# Relatively hyperbolic knot groups

I am looking for references on the geometry of knot groups. For instance, I am interested in the following question:

When is a knot group relatively hyperbolic?

Hyperbolic knots are known to have a group which is relatively hyperbolic, but is the reciprocal true? Is the answer easier when restricted to alternating knots? And what about acylindrically hyperbolic knot groups?

The following theorem, which can be deduced from a combination theorem of Dahmani, is stated as Theorem 7.2.2 in our book 3-manifold groups .

Theorem: Let $N$ be a compact, orientable, irreducible 3-manifold with empty or toroidal boundary. Let $M_1,\ldots,M_k$ be the maximal graph-manifold pieces of the JSJ decomposition of $N$, let $S_1,\ldots,S_l$ be the tori in the boundary of $N$ that adjoin a hyperbolic piece and let $T_1,\ldots,T_m$ be the tori in the JSJ decomposition of $N$ that separate two (not necessarily distinct) hyperbolic pieces of the JSJ decomposition. The fundamental group of $N$ is hyperbolic relative to the set of parabolic subgroups $$\{H_i\}=\{\pi_1M_p\}\cup\{\pi_1 S_q\}\cup\{\pi_1 T_r\}~.$$

In particular, such a 3-manifold $M$ is non-elementarily relatively hyperbolic if and only if it is not a graph manifold (including the possibility of being Seifert fibred or a Sol manifold).

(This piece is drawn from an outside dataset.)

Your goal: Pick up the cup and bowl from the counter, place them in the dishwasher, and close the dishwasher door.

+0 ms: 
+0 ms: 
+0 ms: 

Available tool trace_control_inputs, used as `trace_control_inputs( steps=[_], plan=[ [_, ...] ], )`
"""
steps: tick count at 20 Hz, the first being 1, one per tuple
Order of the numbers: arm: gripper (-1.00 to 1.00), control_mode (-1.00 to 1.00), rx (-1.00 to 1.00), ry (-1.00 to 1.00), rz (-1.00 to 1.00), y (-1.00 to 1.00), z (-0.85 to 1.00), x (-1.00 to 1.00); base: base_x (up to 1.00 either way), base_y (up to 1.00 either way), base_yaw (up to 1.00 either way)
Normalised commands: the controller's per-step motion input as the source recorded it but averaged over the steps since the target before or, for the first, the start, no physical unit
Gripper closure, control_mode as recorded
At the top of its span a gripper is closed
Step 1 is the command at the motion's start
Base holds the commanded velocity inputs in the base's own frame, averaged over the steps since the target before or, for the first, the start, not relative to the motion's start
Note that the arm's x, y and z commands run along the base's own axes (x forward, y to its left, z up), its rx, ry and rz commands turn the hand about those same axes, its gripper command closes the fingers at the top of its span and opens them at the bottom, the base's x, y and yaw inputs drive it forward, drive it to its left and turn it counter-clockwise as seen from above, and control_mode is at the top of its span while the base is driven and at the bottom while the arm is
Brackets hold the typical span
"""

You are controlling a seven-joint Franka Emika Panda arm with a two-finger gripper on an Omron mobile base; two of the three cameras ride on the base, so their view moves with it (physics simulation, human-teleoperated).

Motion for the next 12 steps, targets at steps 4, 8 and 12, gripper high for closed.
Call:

I believe that, historically, knots whose complements are graph manifolds were called hose knots, so the statement is that a knot complement group is non-elementarily relatively hyperbolic if and only if it's not a hose knot.

You also ask about acylindrical hyperbolicity, a weaker notion which merely asks for some acylindrical action on a hyperbolic space.

It turns out that non-geometric graph manifold groups always act acylindrically on the Bass-Serre tree of the JSJ decomposition (see Lemma 2.4 here), and so are acylindrically hyperbolic. So the fundamental group of a knot complement will be acylindrically hyperbolic unless the knot is Seifert fibred.

Finally, the remaining Seifert fibred knot complements (except for the trivial knot) all admit $\mathbb{H}^2\times\mathbb{R}$ geometry. In particular, after quotienting out a central infinite-cyclic subgroup, they act properly on the hyperbolic plane. The central $\mathbb{Z}$ acting trivially is the reason the corresponding action of the knot group on the hyperbolic plane fails to be acylindrical -- so even in this case, the groups are "nearly" acylindrically hyperbolic.

• Thank you for your detailed answer. Do there exist methods to compute JSJ decompositions of knot complements? – Seirios Jul 27 '17 at 15:37
• An algorithm using normal surfaces was described by Jaco and Tollefson: Algorithms for the complete decomposition of a closed 3-manifold. Illinois J. Math. 39 (1995), no. 3, 358–406. As far as I can tell this hasn't been implemented (in Regina regina-normal.github.io, say). But there are plenty of knot-theorists who perform these calculations all the time, so a focused question on MO might yield some useful answers. – HJRW Jul 28 '17 at 9:18

EDIT: Perhaps your question is best answered with another question - "relatively hyperbolic with respect to what kinds of subgroups?" I wrote my answer assuming that the subgroups of interest are the JSJ and peripheral tori. HJRW's answer further allows the fundamental groups of graph-manifold pieces of the JSJ decomposition. Here is what I originally wrote.

Suppose that $K$ is a satellite knot where both the companion knot $C$ and the pattern link $P$ are hyperbolic. Then $K$ is not hyperbolic itself, but $\pi_1(S^3 - K)$ is relatively hyperbolic with respect to the images of the peripheral tori of $C$ and $P$.

If $\Gamma$ is a torus link group then $\Gamma$ is weakly relatively hyperbolic with respect to its centre $Z(\Gamma)$, but not relatively hyperbolic with respect to $Z(\Gamma)$. I believe that this is an obstruction, in general.

So, one answer to your question is: A knot group is relatively hyperbolic with respect to its JSJ and peripheral tori if and only if all of the pieces of its JSJ decomposition are hyperbolic.

It certainly can happen that hyperbolic knot groups have other "relatively hyperbolic structures" (eg using a quasi-fuchsian surface subgroup). So perhaps we can use similar surfaces for a similar purpose in satellite knots.